1. A method for optimizing parameters of geopolymer composite foundations based on finite element analysis, characterized in that, Includes the following steps: Step 1: Initially mesh the computational domain of the geopolymer mixing pile-soil composite foundation and record it as a unified reference mesh. Set translational degrees of freedom and micro-polar rotational degrees of freedom on the mesh nodes and adopt the Cosserat micro-polar constitutive relation within the element. Set parameterized design variables and generate several sets of parameter combinations. Perform incremental load loading on each set of parameter combinations. After each load increment step converges, perform node redistribution operation based on the rotational gradient index and perform element subdivision operation based on the plastic strain index. Extract the pile top bearing capacity, total settlement of the composite foundation and differential settlement corresponding to each set of parameter combinations, and map the response field to the unified reference mesh to form a unified dimension response snapshot vector. Step 2: Perform singular value decomposition on the snapshot matrix composed of all uniform dimension response snapshot vectors to extract the intrinsic orthogonal basis matrix. Project the uniform dimension response snapshot vector of each parameter combination onto the intrinsic orthogonal basis matrix to obtain the reduced order coefficient vector. Construct an interpolation mapping from parameterized design variables to the reduced order coefficient vector. The reduced order fast evaluation model is composed of the interpolation mapping and the intrinsic orthogonal basis matrix. Step 3: Use the reduced-order rapid evaluation model to sample and evaluate the value range of the parameterized design variables, calculate the Borgonovo sensitivity index and Shapley interaction assignment value of each parameterized design variable, multiply them to obtain the comprehensive sensitivity ranking value, select key design parameters, traverse and evaluate within the value range of the key design parameters and screen feasible solutions that meet the preset bearing capacity constraints and preset settlement constraints, and output the optimal design parameter range of the key design parameters.

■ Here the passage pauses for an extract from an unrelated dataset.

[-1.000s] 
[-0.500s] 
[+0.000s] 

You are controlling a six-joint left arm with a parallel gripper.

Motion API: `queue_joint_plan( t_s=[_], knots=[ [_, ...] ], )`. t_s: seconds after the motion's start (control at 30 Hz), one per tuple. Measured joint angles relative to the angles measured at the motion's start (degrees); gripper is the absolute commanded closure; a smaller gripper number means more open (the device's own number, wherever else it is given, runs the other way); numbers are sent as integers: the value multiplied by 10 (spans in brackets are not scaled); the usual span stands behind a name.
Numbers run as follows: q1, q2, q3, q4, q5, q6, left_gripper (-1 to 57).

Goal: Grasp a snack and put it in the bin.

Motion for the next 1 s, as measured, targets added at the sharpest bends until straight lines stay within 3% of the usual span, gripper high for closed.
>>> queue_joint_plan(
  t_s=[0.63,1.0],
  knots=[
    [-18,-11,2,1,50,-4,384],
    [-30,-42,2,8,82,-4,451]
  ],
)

2. The method according to claim 1, characterized in that, In step 1, the initial mesh is divided into an initial tetrahedral mesh, which divides the geopolymer mixing pile, the surrounding soil, and the bearing layer at the pile tip into three material subdomains. Each mesh node is given three translational degrees of freedom and three independent micropolar rotational degrees of freedom. The parametric design variables are pile length, pile diameter, pile spacing, geopolymer elastic modulus, and soil moisture content, totaling five. Several sets of parameter combinations are generated by Latin hypercube sampling within the value range of the five parametric design variables. Each load increment step is solved until convergence through Newton-Raphson iteration.

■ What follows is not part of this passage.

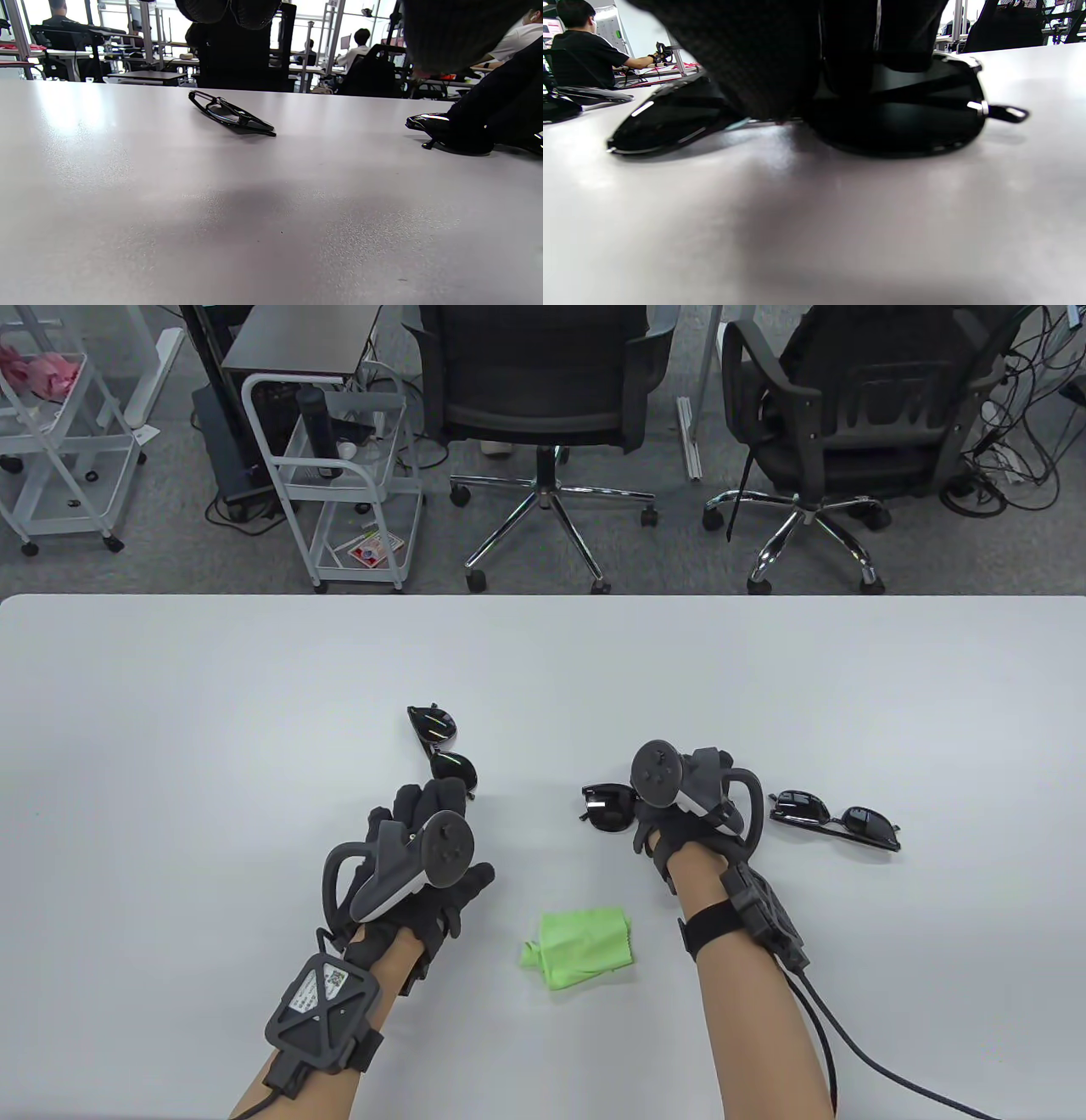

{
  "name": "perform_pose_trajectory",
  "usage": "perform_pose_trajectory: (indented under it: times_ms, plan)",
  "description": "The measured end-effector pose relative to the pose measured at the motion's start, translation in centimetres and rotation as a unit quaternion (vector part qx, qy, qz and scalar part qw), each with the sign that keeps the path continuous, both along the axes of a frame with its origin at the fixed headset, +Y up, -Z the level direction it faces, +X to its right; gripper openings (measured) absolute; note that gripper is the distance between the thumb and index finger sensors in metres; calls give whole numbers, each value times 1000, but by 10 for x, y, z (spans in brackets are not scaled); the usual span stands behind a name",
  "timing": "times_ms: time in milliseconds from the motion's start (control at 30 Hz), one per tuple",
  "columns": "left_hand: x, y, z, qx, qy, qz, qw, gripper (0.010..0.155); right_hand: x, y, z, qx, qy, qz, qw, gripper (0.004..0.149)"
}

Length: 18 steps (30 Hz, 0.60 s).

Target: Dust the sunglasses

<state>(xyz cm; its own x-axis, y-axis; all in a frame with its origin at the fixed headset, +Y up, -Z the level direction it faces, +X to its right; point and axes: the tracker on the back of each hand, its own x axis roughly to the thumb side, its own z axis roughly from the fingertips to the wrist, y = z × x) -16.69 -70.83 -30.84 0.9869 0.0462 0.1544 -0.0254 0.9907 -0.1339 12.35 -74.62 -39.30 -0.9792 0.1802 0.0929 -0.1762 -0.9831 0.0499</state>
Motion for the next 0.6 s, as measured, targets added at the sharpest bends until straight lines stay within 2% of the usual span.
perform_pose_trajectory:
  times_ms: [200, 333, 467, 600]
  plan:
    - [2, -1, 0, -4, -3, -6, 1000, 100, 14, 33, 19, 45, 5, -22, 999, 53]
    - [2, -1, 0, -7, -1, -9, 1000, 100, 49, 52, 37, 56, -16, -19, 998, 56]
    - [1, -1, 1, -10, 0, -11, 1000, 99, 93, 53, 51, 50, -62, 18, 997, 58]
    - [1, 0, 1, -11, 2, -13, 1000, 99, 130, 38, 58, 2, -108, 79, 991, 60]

3. The method according to claim 1 or 2, characterized in that, In step 1, the Cosserat micropole constitutive relation establishes a mapping between the couple stress tensor and the micropole rotational gradient tensor by introducing an intrinsic characteristic length parameter, so that the numerical solution of the shear zone at the pile-soil interface depends on the intrinsic characteristic length parameter rather than the mesh size.

4. The method according to claim 1, characterized in that, In step 1, the node redistribution operation includes: traversing each cell in the current mesh, extracting the micro-polar rotation gradient tensor at each Gaussian integration point of the cell, and taking the maximum value of the Frobenius norm as the rotation gradient index of the cell; calculating the arithmetic mean of the rotation gradient indices of all cells in the global domain; marking cells whose rotation gradient indices exceed the threshold obtained by the product of the arithmetic mean and the preset r-type amplification factor as r-type candidate cells; for each node of each r-type candidate cell, translating the node along the direction of the fastest decrease in the rotation gradient index value, with the translation step size being the product of the shortest cell side length connected to the node and the preset translation ratio factor; after each node translation is completed, checking the Jacobian determinant value of all cells associated with the node, and if the Jacobian determinant value of any cell is less than zero, the node is rolled back to its position before translation.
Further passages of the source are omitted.